Places apart: Exposing huge disparities in Northern Ireland’s 11 new councils
Examining disparities across a range of areas including education, health, employment, access to services and life expectancy and the resulting challenges for communities the story sets out a ‘league table’ of our local councils.
The data used in this project was sourced from: the Department of Finance and Personnel; the Department of Education; the Housing Executive; NI Statistics and Research Agency; the Department of Environment; and the Department of Enterprise, Trade and Investment.
- The new councils have inherited debt totalling more than £1billion, equivalent to nearly £550 for every person living in Northern Ireland.
- There is a difference of nearly 25% between the rates bills of similarly priced homes in different districts.
- Derry and Strabane council area is at the bottom of the table, with the highest rates, highest unemployment (8%) and highest free school meal eligibility, plus lower levels of life expectancy and some of the highest levels of housing stress.
- The gaps in transport infrastructure in Northern Ireland illustrate poor provision in an area running from Derry and Strabane, through Fermanagh and Omagh, to Newry, Mourne & Down.
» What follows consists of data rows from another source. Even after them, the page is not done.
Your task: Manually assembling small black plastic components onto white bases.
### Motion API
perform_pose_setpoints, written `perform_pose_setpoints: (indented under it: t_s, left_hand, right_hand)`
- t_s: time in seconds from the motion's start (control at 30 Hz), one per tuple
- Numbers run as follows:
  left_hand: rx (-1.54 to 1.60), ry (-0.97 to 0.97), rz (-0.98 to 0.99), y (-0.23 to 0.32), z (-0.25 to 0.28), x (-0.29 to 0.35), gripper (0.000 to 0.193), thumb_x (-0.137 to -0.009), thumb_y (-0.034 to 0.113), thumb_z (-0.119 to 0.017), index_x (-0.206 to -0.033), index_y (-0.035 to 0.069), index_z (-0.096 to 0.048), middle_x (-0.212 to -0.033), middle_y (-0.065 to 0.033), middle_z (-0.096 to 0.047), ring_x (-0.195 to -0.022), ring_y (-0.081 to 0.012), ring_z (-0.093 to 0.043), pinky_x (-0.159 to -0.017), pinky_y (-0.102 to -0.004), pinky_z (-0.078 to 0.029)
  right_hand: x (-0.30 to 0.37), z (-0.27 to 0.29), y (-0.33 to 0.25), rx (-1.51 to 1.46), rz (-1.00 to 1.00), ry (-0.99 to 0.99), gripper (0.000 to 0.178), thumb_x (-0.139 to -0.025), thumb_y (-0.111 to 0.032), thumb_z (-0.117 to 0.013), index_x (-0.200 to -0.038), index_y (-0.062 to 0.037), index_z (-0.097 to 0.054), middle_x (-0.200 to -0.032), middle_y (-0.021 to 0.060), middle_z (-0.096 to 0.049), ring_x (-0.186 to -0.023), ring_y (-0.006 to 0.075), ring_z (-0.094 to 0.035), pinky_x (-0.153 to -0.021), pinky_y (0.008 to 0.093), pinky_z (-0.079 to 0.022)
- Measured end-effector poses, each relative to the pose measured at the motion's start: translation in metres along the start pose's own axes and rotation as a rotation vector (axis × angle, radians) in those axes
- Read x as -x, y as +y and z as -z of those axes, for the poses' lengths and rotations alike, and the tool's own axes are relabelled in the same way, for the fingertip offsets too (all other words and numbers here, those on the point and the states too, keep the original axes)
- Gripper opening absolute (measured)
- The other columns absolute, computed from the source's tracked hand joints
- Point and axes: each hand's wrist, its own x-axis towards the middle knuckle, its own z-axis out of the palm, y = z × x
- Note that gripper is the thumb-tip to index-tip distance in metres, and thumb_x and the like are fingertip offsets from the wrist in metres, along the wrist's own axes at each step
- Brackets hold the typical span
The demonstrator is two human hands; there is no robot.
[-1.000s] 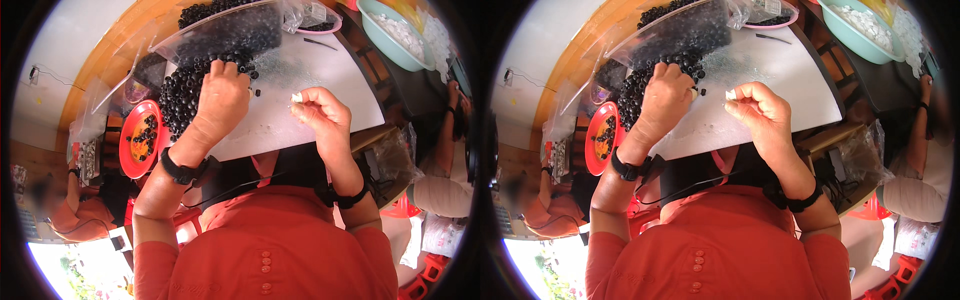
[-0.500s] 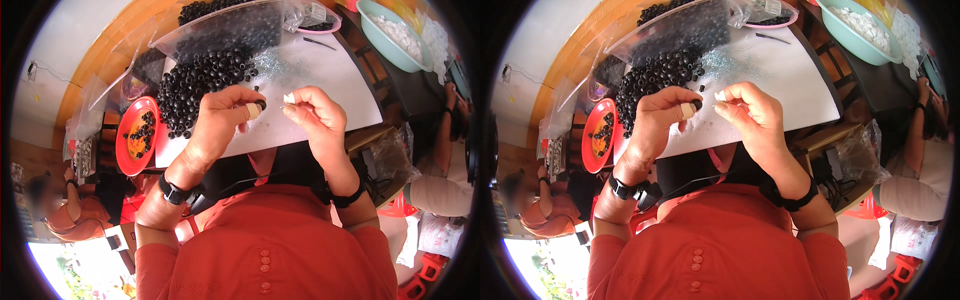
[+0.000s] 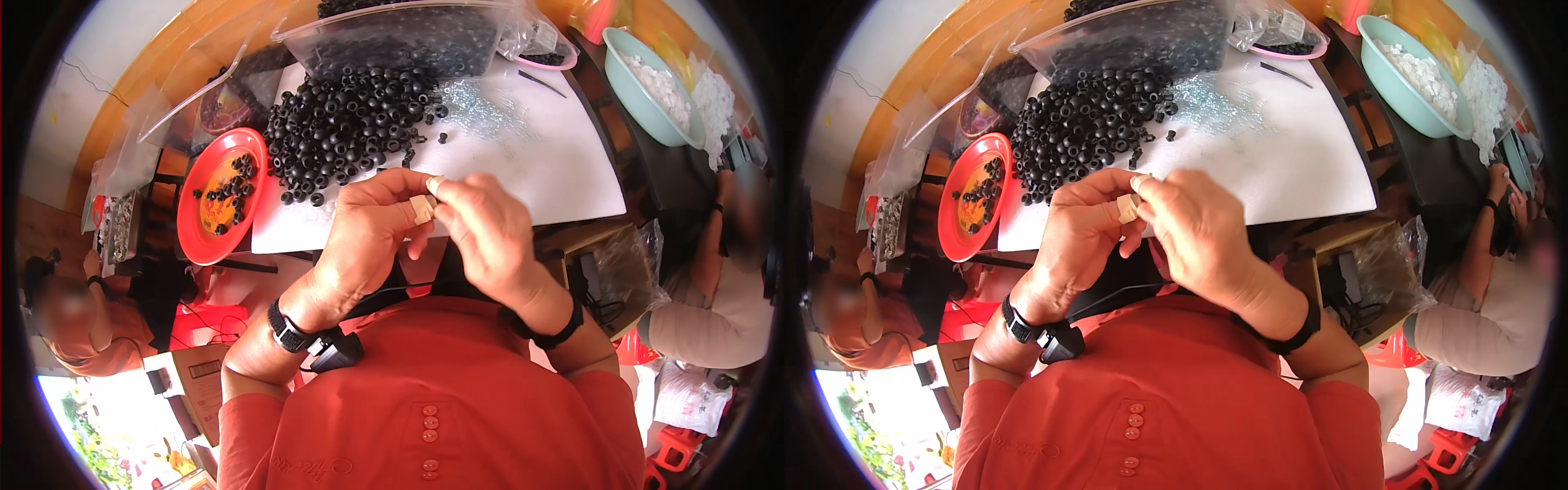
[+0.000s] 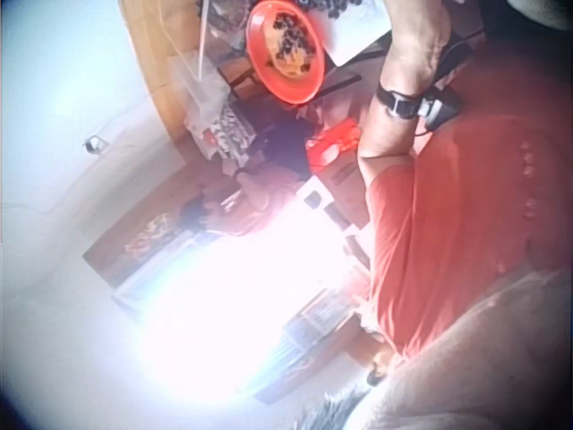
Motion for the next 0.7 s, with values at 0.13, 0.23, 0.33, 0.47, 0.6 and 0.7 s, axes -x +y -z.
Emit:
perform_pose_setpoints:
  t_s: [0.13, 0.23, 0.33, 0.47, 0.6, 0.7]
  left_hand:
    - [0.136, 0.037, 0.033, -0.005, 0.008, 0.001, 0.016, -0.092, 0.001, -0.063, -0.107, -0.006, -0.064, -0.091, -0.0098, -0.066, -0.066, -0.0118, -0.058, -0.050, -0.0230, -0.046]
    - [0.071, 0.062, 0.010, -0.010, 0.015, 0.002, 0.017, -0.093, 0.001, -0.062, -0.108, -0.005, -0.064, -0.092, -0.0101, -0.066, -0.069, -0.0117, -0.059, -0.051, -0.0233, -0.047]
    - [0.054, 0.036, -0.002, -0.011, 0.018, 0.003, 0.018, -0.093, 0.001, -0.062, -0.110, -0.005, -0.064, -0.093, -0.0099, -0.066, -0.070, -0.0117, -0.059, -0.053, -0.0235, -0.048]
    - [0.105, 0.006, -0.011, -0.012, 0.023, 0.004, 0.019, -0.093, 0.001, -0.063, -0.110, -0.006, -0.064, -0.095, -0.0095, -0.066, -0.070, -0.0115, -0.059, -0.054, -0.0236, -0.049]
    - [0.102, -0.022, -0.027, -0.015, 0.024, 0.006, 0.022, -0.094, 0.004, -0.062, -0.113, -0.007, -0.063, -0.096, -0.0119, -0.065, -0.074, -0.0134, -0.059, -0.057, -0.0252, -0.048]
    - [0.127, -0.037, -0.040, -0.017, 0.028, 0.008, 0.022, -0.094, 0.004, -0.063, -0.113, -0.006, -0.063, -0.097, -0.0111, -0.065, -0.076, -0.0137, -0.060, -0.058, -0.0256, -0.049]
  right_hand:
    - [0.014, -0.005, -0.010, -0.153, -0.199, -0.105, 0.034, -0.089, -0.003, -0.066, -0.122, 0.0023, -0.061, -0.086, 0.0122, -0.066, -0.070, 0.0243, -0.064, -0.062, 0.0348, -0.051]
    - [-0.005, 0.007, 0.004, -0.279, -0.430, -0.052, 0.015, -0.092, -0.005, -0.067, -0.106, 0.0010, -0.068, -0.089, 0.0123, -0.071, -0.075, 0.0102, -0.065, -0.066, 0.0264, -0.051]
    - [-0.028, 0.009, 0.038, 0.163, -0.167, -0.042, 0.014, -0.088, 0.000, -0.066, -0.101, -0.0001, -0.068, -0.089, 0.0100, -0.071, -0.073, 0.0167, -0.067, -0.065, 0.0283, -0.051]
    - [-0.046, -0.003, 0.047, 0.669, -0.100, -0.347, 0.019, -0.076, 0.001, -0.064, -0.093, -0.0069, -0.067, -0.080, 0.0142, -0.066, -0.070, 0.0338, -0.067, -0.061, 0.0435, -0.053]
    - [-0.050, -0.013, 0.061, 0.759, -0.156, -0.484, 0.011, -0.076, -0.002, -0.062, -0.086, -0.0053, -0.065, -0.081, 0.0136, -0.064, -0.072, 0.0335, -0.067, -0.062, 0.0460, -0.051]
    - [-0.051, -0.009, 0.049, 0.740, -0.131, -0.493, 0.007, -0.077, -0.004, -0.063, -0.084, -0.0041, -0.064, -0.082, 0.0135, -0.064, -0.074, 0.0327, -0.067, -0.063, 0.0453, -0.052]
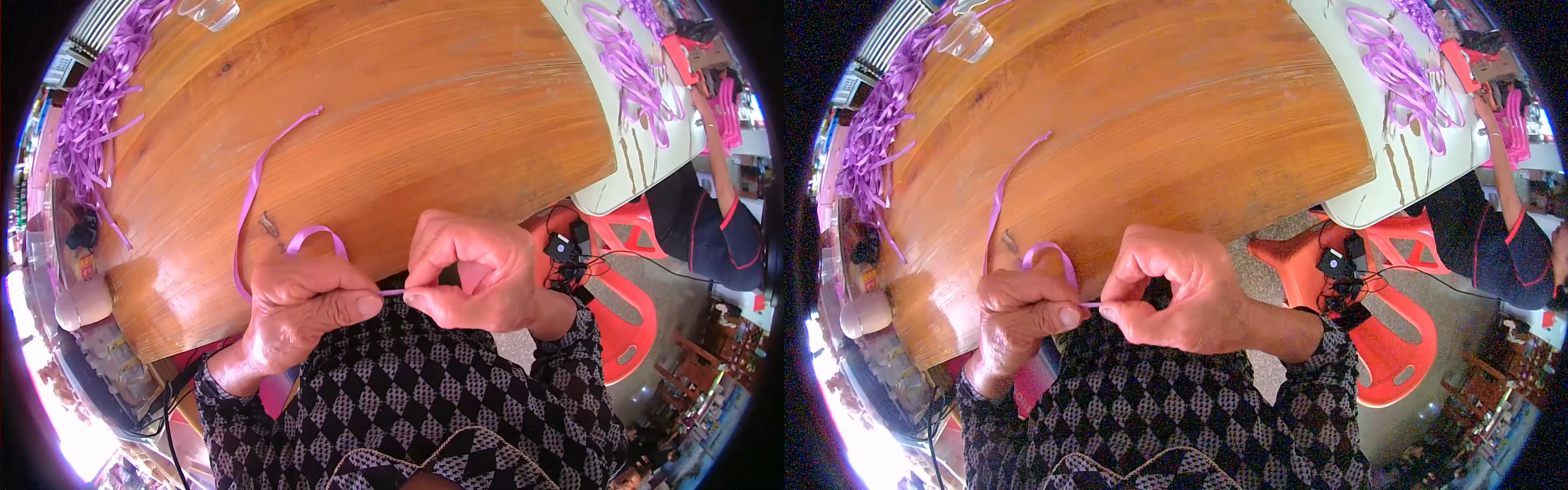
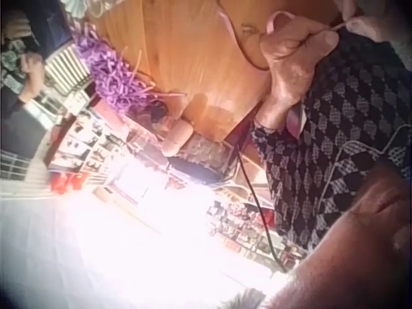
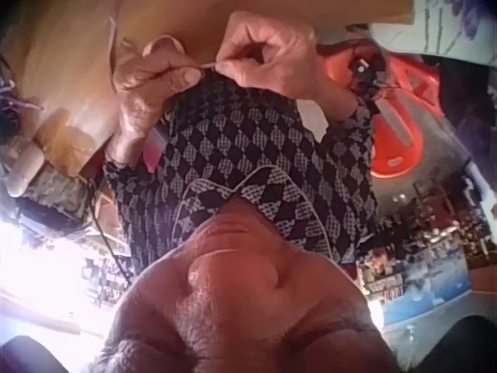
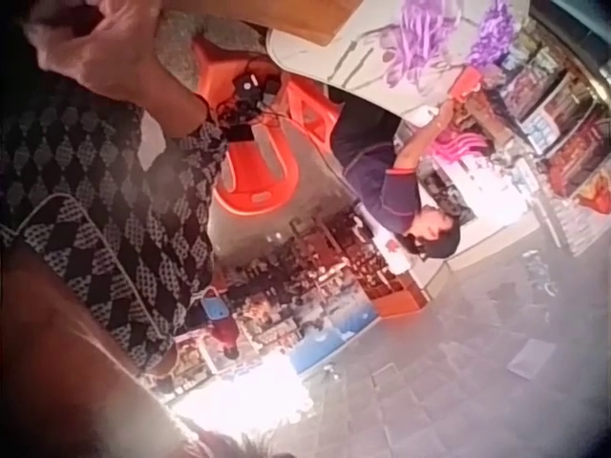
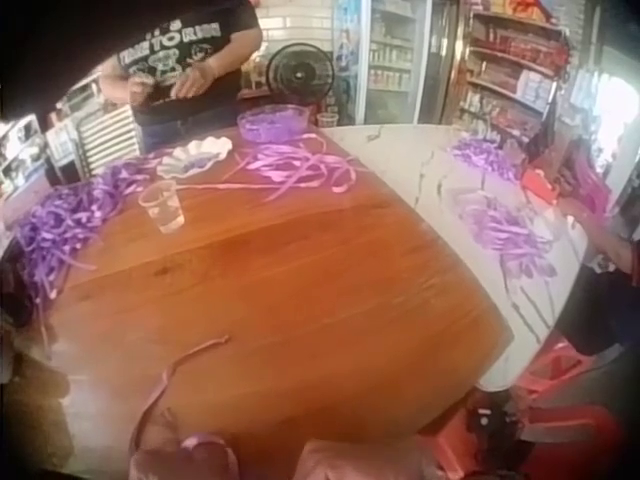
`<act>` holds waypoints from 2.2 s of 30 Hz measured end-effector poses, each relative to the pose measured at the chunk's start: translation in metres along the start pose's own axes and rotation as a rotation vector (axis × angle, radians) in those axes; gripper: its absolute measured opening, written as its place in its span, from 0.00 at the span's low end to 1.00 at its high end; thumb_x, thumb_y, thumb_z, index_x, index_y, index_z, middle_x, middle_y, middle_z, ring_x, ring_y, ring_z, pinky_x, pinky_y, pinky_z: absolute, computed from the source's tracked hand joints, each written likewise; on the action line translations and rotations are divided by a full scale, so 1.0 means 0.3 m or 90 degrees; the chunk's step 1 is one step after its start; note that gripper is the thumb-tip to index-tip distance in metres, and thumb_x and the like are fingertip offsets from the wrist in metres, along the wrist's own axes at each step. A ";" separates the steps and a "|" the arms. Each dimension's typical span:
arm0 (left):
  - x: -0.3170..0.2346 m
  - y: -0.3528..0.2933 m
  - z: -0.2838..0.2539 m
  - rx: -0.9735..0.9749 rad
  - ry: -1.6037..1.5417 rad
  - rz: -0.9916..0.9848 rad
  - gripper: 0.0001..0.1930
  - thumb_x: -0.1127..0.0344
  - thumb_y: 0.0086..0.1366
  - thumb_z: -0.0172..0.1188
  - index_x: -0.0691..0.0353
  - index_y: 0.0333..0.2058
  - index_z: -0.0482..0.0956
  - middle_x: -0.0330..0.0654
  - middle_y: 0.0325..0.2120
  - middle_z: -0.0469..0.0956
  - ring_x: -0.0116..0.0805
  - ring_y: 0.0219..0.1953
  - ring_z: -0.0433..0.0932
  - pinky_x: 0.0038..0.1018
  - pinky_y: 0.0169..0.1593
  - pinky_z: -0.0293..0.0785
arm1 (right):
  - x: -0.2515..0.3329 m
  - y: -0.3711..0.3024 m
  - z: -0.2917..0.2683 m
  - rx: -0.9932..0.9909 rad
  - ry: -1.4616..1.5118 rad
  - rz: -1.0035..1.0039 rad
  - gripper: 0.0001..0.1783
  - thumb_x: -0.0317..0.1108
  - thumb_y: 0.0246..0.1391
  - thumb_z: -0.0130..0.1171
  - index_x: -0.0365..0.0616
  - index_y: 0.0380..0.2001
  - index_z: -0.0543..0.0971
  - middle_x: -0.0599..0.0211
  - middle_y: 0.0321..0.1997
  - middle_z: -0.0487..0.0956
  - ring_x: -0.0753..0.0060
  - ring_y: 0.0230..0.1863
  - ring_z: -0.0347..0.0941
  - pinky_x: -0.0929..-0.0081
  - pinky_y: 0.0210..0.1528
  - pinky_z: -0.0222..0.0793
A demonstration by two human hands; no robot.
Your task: The person ties knots in a purple ribbon by hand, pulling the ribbon taut and then looping and threading the ends to form a series of knots along its length.
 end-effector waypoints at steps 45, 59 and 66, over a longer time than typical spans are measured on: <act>-0.068 0.023 -0.081 -0.115 -0.196 0.096 0.31 0.70 0.52 0.62 0.69 0.54 0.62 0.39 0.22 0.76 0.20 0.21 0.69 0.15 0.23 0.63 | 0.062 0.125 0.081 0.034 -0.119 -0.179 0.16 0.19 0.36 0.63 0.36 0.34 0.78 0.59 0.31 0.77 0.66 0.28 0.74 0.77 0.30 0.68; -0.011 -0.015 -0.045 -0.059 -0.193 -0.170 0.14 0.58 0.56 0.62 0.65 0.31 0.79 0.33 0.15 0.72 0.17 0.16 0.69 0.13 0.16 0.60 | 0.168 0.077 0.079 -0.011 -0.408 -0.321 0.11 0.26 0.33 0.68 0.39 0.25 0.79 0.68 0.19 0.72 0.72 0.20 0.68 0.76 0.21 0.61; -0.064 -0.050 -0.060 -0.097 -0.202 -0.095 0.12 0.62 0.55 0.62 0.67 0.27 0.77 0.32 0.14 0.69 0.17 0.14 0.63 0.15 0.18 0.59 | 0.218 0.055 0.014 -0.075 -0.312 -0.290 0.05 0.19 0.38 0.61 0.36 0.23 0.78 0.69 0.17 0.73 0.79 0.19 0.66 0.82 0.20 0.57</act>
Point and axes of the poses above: each hand's wrist, its own y-axis towards the middle knuckle, its own z-axis out of the palm, x = y × z, the point moved 8 cm from there along y, towards the middle knuckle
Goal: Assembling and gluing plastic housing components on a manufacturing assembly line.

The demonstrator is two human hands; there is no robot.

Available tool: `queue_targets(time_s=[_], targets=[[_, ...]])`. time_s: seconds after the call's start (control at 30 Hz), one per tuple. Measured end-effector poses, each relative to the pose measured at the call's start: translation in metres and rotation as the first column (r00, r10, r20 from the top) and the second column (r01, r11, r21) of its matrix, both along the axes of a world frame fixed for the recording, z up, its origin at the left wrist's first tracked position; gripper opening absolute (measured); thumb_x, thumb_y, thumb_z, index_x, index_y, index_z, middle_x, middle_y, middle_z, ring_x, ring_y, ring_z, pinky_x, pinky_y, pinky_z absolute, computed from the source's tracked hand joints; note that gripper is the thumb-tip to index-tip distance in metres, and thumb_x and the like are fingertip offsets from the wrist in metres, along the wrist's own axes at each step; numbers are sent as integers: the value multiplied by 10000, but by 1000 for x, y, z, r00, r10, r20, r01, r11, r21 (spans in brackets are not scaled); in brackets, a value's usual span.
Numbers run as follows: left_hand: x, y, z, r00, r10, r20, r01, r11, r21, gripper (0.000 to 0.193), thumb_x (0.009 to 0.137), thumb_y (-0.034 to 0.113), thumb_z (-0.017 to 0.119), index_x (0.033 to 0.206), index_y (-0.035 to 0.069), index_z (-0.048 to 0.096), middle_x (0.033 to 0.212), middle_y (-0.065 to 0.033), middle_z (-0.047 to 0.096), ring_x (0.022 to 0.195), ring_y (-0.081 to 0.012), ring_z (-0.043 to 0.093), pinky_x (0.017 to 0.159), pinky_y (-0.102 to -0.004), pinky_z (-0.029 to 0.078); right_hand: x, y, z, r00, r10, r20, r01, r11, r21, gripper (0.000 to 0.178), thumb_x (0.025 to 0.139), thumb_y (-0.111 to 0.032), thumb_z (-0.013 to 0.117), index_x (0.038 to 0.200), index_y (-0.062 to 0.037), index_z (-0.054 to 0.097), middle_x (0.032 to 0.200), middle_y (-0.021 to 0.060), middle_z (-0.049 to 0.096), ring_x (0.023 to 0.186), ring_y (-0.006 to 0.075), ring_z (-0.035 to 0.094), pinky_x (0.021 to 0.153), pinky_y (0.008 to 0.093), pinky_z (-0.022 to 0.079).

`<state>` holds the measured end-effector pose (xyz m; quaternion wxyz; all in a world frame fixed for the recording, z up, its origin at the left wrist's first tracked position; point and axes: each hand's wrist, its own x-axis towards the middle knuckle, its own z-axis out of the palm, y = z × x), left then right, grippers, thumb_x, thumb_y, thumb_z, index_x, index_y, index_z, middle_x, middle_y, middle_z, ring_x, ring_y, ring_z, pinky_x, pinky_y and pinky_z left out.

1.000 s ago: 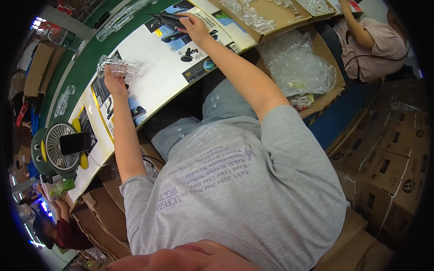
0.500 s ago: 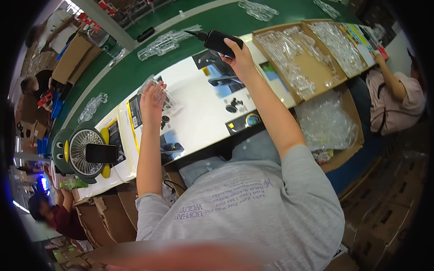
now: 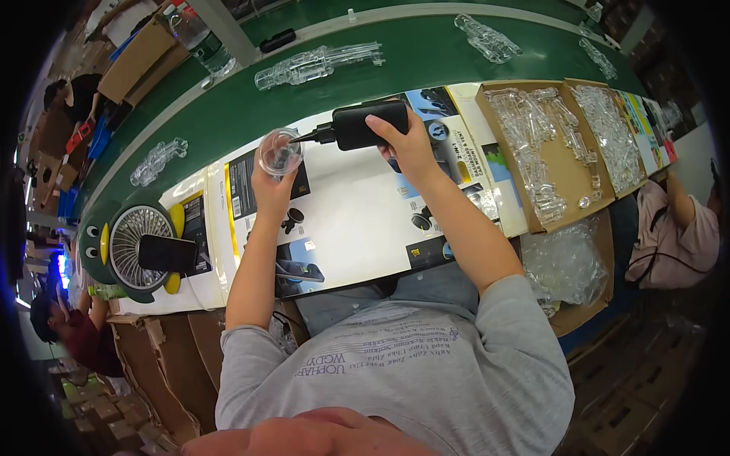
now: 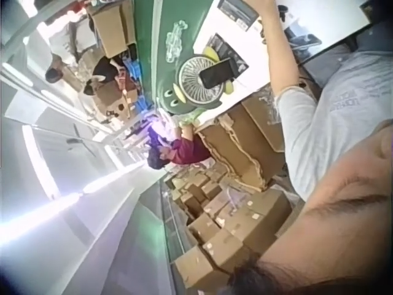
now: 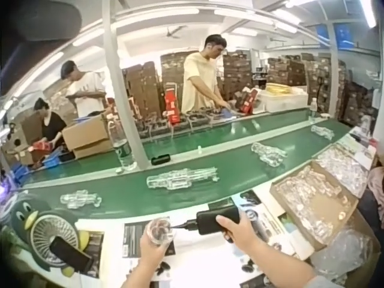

- Many other councils show poor results, including Belfast where poverty and overcrowding in deprived areas is blamed for low life expectancy and high levels of housing stress.
- Antrim and Newtownabbey has the lowest level of educational attainment, with just 54% of pupils achieving five or more GCSEs (A* to C) including English and Maths.
Insight from 15 voluntary and community organisations highlights the impact of these disparities on their communities. Ursula Gallagher from Strabane Community Project, which operates within the Derry and Strabane council area, commented on the impact of high rates, high unemployment and high free school meal eligibility on the community, “We opened the [foodbank] services in 2013 and to date we have had nearly 1,600 people that have availed of the service. When you come to the foodbank it is your rock bottom. It makes you think how many people out there really do need these services”
Seamus McAleavey, Chief Executive of NICVA said, “The data uncovered in this first Detail Data story shows there are significant disparities in a range of areas - including education, health and employment - across council areas in Northern Ireland. Holding our Assembly and Executive to account is what many of our member organisations do and this “league table” will help them do that more effectively”.